Problem description: Within the records that follow, find every line containing the string "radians". Copy those lines.

Recorded information:
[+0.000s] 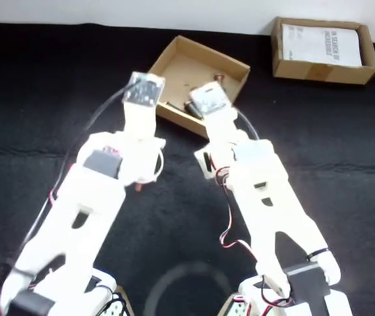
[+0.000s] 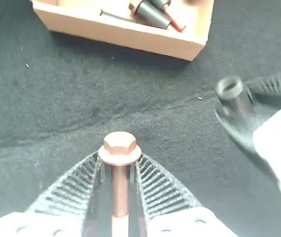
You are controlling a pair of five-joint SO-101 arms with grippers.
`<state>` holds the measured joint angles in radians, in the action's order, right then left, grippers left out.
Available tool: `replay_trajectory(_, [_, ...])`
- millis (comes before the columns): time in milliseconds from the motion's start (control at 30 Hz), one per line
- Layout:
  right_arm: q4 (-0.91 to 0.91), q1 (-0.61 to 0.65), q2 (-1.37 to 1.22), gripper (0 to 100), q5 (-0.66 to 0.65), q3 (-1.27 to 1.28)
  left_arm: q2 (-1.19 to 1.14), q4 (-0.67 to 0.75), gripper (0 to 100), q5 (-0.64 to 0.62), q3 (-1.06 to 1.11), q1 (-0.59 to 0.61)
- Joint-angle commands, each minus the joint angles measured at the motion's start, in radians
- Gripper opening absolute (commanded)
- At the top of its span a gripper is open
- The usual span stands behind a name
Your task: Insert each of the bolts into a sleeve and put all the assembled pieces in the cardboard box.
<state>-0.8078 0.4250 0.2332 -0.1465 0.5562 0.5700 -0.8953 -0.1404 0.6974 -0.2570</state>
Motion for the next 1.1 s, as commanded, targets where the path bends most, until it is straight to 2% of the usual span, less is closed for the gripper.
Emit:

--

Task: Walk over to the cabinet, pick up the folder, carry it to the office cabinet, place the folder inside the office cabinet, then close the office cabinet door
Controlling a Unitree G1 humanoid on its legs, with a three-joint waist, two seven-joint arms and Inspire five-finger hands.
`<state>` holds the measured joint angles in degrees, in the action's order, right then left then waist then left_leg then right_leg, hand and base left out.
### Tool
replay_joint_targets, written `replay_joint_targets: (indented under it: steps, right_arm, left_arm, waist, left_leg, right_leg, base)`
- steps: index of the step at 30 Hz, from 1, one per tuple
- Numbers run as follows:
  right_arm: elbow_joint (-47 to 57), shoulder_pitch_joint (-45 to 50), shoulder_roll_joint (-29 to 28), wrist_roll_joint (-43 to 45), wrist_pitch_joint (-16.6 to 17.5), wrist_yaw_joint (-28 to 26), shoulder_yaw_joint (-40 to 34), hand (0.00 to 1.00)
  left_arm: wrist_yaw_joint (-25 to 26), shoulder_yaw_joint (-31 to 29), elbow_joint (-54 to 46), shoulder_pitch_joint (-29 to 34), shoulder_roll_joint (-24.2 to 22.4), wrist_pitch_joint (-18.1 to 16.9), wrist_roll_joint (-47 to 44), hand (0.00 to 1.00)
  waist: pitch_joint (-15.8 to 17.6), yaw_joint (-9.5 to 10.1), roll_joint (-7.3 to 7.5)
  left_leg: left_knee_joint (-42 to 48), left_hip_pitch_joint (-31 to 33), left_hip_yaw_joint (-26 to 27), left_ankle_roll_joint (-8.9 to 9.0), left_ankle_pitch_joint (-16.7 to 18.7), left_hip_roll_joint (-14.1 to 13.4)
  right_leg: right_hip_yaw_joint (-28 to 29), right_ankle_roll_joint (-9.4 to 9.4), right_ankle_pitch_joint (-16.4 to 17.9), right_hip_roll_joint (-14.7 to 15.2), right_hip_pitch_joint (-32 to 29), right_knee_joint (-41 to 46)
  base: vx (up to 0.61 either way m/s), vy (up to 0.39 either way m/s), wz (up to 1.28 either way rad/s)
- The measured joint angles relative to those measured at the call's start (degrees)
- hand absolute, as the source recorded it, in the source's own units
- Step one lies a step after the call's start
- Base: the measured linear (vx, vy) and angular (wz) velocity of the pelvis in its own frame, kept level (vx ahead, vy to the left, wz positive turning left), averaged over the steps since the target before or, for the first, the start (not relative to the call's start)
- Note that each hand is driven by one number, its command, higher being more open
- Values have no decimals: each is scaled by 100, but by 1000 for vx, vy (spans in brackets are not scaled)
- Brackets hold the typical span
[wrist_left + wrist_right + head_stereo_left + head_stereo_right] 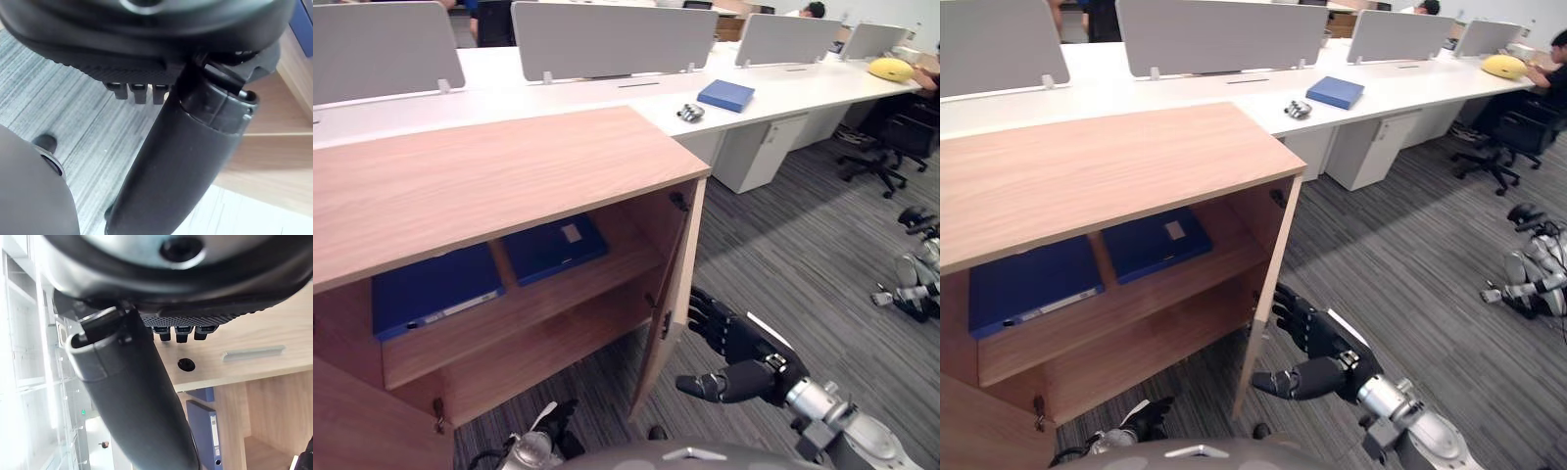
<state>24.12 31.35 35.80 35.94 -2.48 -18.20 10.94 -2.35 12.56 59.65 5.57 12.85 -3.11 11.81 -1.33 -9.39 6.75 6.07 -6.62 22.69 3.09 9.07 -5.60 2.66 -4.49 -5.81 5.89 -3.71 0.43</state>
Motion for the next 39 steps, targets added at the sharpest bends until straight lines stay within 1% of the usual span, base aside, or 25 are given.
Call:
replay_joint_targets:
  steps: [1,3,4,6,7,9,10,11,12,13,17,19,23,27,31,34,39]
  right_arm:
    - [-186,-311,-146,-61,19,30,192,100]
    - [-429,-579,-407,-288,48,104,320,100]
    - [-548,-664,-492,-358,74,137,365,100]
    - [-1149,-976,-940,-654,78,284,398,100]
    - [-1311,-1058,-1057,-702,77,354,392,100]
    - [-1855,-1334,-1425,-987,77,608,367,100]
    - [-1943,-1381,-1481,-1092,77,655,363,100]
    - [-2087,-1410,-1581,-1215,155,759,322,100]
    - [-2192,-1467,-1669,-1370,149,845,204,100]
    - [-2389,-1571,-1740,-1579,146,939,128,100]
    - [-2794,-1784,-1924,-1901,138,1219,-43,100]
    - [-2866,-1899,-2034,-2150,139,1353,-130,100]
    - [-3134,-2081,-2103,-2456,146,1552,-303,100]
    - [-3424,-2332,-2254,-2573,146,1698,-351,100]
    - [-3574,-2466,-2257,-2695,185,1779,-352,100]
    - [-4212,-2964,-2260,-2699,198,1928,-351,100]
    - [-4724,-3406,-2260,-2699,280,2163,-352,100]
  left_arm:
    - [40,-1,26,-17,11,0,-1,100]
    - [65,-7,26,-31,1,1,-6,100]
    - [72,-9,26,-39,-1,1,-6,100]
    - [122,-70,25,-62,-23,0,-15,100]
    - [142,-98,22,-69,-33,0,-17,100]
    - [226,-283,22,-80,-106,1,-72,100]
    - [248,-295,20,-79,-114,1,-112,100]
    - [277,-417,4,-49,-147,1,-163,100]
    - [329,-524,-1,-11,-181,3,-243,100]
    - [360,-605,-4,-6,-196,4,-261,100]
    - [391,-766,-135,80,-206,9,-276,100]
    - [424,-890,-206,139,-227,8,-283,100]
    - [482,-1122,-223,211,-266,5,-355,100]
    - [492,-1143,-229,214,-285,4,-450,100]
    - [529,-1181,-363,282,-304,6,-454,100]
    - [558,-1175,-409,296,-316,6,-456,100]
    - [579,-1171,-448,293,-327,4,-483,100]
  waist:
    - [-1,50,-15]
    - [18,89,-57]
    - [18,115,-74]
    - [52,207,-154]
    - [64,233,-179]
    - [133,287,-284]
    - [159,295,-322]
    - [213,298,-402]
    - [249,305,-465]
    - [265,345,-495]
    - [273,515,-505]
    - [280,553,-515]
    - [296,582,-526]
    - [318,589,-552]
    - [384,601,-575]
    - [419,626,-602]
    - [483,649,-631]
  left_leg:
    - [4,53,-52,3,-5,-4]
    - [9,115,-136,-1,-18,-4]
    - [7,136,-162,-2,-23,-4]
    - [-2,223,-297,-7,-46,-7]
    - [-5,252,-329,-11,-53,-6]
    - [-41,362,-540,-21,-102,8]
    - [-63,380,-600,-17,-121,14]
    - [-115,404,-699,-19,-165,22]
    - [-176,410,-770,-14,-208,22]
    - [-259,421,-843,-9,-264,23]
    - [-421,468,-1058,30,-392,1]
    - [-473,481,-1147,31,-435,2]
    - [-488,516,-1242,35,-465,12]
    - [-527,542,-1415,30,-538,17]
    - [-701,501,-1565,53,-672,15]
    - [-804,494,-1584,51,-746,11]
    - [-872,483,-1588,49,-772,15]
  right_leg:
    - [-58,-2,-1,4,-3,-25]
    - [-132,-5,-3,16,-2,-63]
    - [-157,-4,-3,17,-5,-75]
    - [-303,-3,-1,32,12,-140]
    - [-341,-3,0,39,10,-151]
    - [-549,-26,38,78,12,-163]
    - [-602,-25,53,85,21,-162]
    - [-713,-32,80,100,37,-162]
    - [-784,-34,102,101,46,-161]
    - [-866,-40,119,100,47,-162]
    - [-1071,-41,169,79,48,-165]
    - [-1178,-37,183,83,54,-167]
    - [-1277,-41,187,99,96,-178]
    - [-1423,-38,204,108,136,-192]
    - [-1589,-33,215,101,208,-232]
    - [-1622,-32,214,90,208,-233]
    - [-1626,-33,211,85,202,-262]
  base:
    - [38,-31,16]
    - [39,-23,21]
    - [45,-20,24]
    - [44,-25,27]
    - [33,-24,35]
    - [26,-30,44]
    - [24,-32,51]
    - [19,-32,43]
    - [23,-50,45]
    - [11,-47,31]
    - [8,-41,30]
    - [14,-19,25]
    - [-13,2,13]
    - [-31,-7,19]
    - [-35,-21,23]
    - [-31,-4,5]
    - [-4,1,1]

Your solution:
`<state>` holds the measured joint angles in radians, in the action's order, right then left, grippers left out.
- Joint-angle commands, each minus the joint angles measured at the motion's start, in radians

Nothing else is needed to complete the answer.